Big task: Move all the development data sources that have been tried so far to AngrySnail aka BrashTapir, stack 'em, format them, resample and reindex and stuff it all into a couple of HDF5 files for archiving. Then clean those up with pck tool from pytables. Plot, and shove png to BuddingSepiida.

Data sources

So far only two nodes. Bed, and chuck.

Bed

Recorded initially on ToastyTamandua, now on RandyDolphin

  • markI.csv
  • markII.csv
  • bed.csv
  • bed_2016-03-26.csv
  • 2016_w13-bed.csv

Chuck

Recorded in VersedSquid. Has some sensor ids in the sqlite database that should be taken into consideration when building codes for categorical columns when converting sensor string name into an integer id.

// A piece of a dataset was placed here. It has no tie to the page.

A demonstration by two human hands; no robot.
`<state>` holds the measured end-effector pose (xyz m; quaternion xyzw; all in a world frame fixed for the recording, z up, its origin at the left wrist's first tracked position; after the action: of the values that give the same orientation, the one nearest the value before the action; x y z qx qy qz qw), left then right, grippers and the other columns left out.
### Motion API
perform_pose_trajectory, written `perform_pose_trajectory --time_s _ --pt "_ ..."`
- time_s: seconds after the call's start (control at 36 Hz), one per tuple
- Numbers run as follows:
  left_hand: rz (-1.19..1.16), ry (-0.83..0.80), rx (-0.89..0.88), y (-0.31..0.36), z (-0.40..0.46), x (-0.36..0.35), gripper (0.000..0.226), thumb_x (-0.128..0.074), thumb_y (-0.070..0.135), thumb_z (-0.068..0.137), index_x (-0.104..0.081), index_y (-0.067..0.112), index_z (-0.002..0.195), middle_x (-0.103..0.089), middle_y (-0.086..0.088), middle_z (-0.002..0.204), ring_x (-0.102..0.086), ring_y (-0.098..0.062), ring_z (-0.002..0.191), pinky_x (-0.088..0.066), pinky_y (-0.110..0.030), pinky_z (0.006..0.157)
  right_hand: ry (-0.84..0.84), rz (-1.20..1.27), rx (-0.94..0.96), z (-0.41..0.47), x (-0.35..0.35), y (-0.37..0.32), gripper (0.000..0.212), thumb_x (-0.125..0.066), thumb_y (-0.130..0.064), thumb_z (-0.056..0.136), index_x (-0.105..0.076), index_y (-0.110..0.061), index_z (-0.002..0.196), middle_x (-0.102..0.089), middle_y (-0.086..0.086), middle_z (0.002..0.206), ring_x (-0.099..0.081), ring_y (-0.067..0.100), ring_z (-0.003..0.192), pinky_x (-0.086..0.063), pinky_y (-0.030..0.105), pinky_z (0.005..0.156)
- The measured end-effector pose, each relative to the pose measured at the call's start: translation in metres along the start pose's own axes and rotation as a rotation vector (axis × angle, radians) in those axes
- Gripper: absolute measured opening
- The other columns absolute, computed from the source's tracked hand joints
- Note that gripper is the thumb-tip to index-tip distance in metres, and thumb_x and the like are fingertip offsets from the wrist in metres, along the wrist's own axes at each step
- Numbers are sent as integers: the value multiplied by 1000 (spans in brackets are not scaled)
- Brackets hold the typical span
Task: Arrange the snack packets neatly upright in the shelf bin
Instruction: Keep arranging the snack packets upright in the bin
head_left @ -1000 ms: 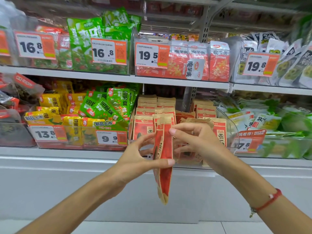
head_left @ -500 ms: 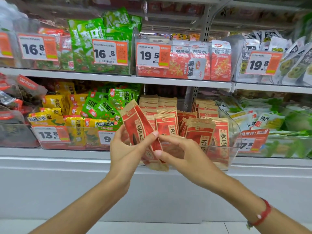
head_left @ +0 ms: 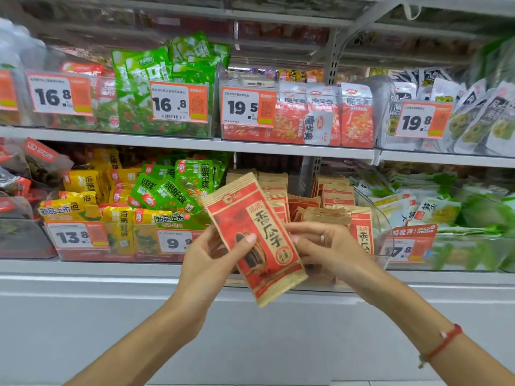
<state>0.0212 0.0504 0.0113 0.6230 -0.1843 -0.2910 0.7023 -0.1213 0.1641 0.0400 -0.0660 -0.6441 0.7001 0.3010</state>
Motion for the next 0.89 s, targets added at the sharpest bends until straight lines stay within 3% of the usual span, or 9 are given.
perform_pose_trajectory --time_s 0.08,0.17,0.22,0.31,0.39,0.5,0.61,0.69,0.89 --pt "-36 180 -24 -3 2 8 20 -73 20 82 -65 21 101 -75 11 88 -70 -4 85 -53 -21 69 115 -171 79 -1 -4 -6 33 -66 -40 82 -54 -47 112 -64 -22 106 -62 -3 96 -56 23 78" --pt "-82 250 12 -10 2 7 21 -73 18 82 -64 21 101 -74 7 90 -71 -6 82 -54 -25 72 28 -464 87 -11 -33 -2 84 -73 -56 70 -31 -42 142 -45 -24 130 -51 -5 112 -52 24 89" --pt "-112 246 49 -13 1 3 22 -73 17 83 -63 19 103 -74 3 94 -72 -7 81 -55 -23 69 45 -685 160 -15 -44 0 100 -72 -59 71 -14 -37 149 -36 -20 141 -44 1 124 -45 30 101" --pt "-171 152 92 -6 1 -2 25 -70 25 84 -65 17 108 -75 1 99 -71 -8 89 -56 -19 66 102 -714 228 -12 -38 -3 93 -74 -55 73 -20 -36 147 -46 -21 132 -49 -4 115 -47 25 96" --pt "-195 -34 61 7 7 -1 38 -63 45 85 -67 23 115 -74 5 107 -68 -6 102 -53 -28 84 13 -330 72 -7 -27 -1 76 -79 -47 70 -37 -44 133 -49 -36 104 -52 -24 90 -43 6 74" --pt "-76 -199 47 8 13 -4 60 -71 53 72 -63 24 124 -68 7 121 -61 -7 116 -43 -33 103 -131 -105 -8 -4 -29 11 66 -74 -56 69 -47 -44 127 -63 -21 115 -61 -10 99 -45 17 83" --pt "-42 -213 63 -5 14 -3 72 -79 58 62 -61 28 124 -70 8 117 -65 -6 108 -51 -23 89 -236 -120 -30 -8 -35 12 66 -67 -57 73 -43 -42 133 -60 -22 122 -59 -9 106 -47 9 76" --pt "147 -197 -22 -6 14 0 67 -76 65 55 -62 41 115 -70 20 110 -63 4 105 -52 -19 86 -142 -136 38 -5 -29 2 67 -51 -66 78 -45 -36 137 -55 -22 129 -55 -13 109 -44 9 79" --pt "333 -174 -89 -7 7 -8 68 -77 56 54 -55 44 117 -63 28 109 -56 18 98 -42 -6 73 73 81 159 -1 -15 -14 16 -60 -21 92 -69 -26 104 -73 -10 100 -68 1 92 -55 16 69"
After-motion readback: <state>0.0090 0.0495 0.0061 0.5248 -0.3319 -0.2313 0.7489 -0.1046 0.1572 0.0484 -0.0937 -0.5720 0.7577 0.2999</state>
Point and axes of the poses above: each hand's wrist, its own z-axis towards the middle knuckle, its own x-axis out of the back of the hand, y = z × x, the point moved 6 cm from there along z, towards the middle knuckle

Initial data needs to be resampled to something reasonable. Originally data was sampled in 1 s intervals. Downsampling to 1 min should be good and in line with how new sampling works.

  • telemetry.db
  • chuck_2016-03-28.csv
  • 2016_w13-chuck.csv

Reference format

Simple three column structure

timestamp (unix[s], datetime64[ns]) | sensor_id (int) | value (float)

TBD

  • Store values as float16 or float32? See precision of float16. I'd save ~6 Bytes, uncompressed, vs. storing double. Worst case for raw arduino values is +-0.5 on 512+. Not bad. But with storing at least 32 bit I lose a lot less information, at 2 B/row cost, and I'm future proof for higher range input without needed to normalize.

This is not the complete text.